The AfD’s success in the European elections has alarmed many. Is the right-wing populist party really that strong? A historian puts the picture straight.
After the European elections, historian Claudia Gatzka warns against exaggerating the AfD’s successes. The “will of the people is being represented in a distorted way” through effective graphic representations in which all of East Germany is colored blue, the historian from the University of Freiburg told the German Press Agency.
“Here, the power options that arise from election results are cemented into concrete power relations.” Gatzka heads the research project “Political Representations of the ‘People’ in the Federal Republic” funded by the Düsseldorf-based Gerda Henkel Foundation.
Leipzig and Dresden: No strongholds
Gatzka cited Leipzig as an example, where the AfD became the strongest party in the European elections with 18.2 percent of the vote. “On the map, it now disappears in a sea of blue,” said Gatzka. “Is that supposed to be a stronghold in which not even one in five voters voted for the party that is considered the ‘election winner’?” In Dresden, too, the AfD became the strongest party with a good 22 percent, but that does not make the city a stronghold. With a view to the CDU/CSU’s electoral successes in the old federal states, Gatzka spoke of a “suggestion that a black-blue wave has washed over the Federal Republic, from which only a few green and red islands stand out.”

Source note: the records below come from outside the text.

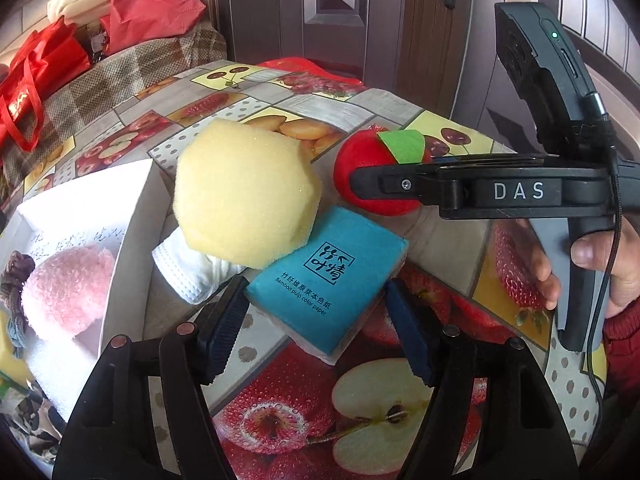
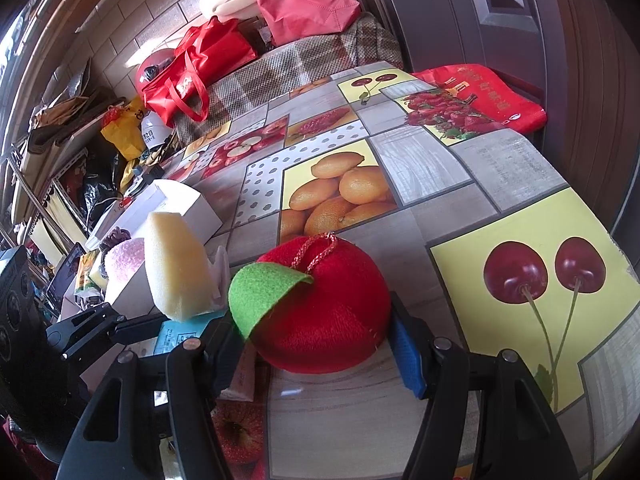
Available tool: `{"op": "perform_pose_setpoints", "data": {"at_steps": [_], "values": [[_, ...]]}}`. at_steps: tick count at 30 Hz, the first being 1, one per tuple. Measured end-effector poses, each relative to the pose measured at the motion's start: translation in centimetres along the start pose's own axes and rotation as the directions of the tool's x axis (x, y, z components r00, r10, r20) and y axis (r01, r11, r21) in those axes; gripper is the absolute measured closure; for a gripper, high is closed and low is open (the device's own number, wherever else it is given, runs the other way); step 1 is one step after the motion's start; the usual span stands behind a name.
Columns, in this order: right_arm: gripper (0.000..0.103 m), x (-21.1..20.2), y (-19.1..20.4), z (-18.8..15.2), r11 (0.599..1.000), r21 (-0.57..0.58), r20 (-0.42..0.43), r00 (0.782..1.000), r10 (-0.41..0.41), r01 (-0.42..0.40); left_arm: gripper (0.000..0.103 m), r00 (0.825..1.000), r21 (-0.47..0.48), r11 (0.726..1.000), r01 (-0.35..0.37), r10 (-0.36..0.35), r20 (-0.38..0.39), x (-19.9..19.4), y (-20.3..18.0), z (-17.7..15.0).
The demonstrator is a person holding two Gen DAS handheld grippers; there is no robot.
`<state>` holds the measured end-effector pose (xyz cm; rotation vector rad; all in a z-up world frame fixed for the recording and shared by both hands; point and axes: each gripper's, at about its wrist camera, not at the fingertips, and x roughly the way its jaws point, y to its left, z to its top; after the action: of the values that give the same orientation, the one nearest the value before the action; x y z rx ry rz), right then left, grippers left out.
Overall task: Organize soft objects
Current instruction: 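Grasp the blue tissue pack with the left gripper while the right grasps the red apple plush, then carry the blue tissue pack and red apple plush over the white box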
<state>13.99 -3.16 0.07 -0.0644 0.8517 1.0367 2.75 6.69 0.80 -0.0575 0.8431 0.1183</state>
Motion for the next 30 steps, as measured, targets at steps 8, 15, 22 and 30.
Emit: {"op": "perform_pose_setpoints", "data": {"at_steps": [8,15,22,30], "values": [[0.038,0.0,0.0,0.0,1.0,0.0,0.001,1.0,-0.001,0.001,0.042,0.999,0.032,0.999,0.034,-0.035,0.025,-0.4,-0.6,-0.2],[0.038,-1.0,-0.4,0.0,0.999,0.03,0.055,0.998,-0.013,0.012,0.044,0.978,0.016,1.0,0.008,-0.011,0.211,-4.4,-1.0,-1.2],[0.038,-2.6,0.5,-0.1,0.999,-0.008,0.154,0.987,-0.048,0.049,0.043,0.926,-0.034,0.999,-0.006,0.019,0.378,-8.4,-0.8,-3.0],[0.038,-6.2,4.0,-1.7,0.976,-0.121,0.391,0.912,-0.12,0.18,0.043,0.876,-0.108,0.992,-0.06,0.104,0.471,-10.7,0.3,-4.3]]}}
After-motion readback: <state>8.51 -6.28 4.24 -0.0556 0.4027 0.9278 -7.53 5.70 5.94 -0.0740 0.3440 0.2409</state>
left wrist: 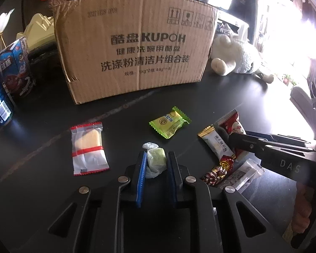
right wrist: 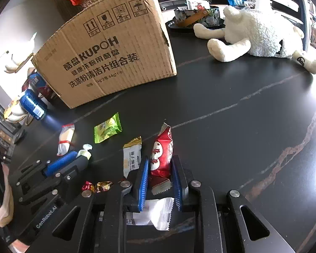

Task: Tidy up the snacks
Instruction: 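Grasp the light green wrapped candy with the left tool while the right tool grasps the red-white candy, then lift both held candies and carry them over the cardboard box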

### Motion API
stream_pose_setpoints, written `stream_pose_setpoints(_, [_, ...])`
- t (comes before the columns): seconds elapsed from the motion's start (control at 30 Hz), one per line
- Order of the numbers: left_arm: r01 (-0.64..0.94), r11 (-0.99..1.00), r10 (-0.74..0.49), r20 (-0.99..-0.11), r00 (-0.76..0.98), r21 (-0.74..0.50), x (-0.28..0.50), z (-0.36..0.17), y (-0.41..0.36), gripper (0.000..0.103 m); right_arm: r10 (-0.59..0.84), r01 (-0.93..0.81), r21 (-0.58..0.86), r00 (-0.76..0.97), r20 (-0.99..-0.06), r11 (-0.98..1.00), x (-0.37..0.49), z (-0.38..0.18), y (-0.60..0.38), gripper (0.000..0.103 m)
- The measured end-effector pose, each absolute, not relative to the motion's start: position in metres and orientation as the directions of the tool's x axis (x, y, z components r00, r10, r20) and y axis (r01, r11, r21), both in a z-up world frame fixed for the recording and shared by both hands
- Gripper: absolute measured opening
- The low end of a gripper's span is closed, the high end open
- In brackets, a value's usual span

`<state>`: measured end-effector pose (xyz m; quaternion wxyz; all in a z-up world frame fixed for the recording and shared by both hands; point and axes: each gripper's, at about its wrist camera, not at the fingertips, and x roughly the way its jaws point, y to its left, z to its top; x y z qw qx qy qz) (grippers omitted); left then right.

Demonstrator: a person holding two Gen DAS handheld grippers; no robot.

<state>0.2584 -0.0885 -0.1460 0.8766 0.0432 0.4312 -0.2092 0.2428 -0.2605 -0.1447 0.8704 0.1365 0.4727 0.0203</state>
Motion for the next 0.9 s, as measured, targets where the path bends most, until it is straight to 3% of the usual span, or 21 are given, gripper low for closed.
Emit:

In North Rhine-Westphalia, the AfD received the greatest support with 21.7 percent in Gelsenkirchen. In the Ruhr region, the right-wing populists achieved their best results of between 16 and 18 percent in Duisburg, Herne, Bottrop and Oberhausen, among others. But nowhere in NRW did the AfD become the strongest force. Nevertheless, some cities in the Ruhr region are already being described as AfD “strongholds.”
Warning against the invention of traditions by exaggerating minorities
“Anyone who speaks of a ‘stronghold’ of that party wherever it becomes the strongest force risks inventing a tradition that is not one,” said Gatzka. Minorities are being turned into representative majorities that then appear to represent the constituency or even entire regions.
According to Gatzka, election reporting must become more precise in how it reads, interprets and depicts the will of the people. “Because if districts and cities or entire states are now colored blue, black, red or green in the election graphics and other political self-descriptions, when only one in five voters stands for this color, then blatant minorities are turned into representative majorities, which then appear to represent the constituency or even entire regions.”
In this context, Gatzka warned against a “tyranny of minorities”. How parties could form constructive alliances against the so-called strongest forces, which only represent minorities of voters, was a question that would gain importance in the future.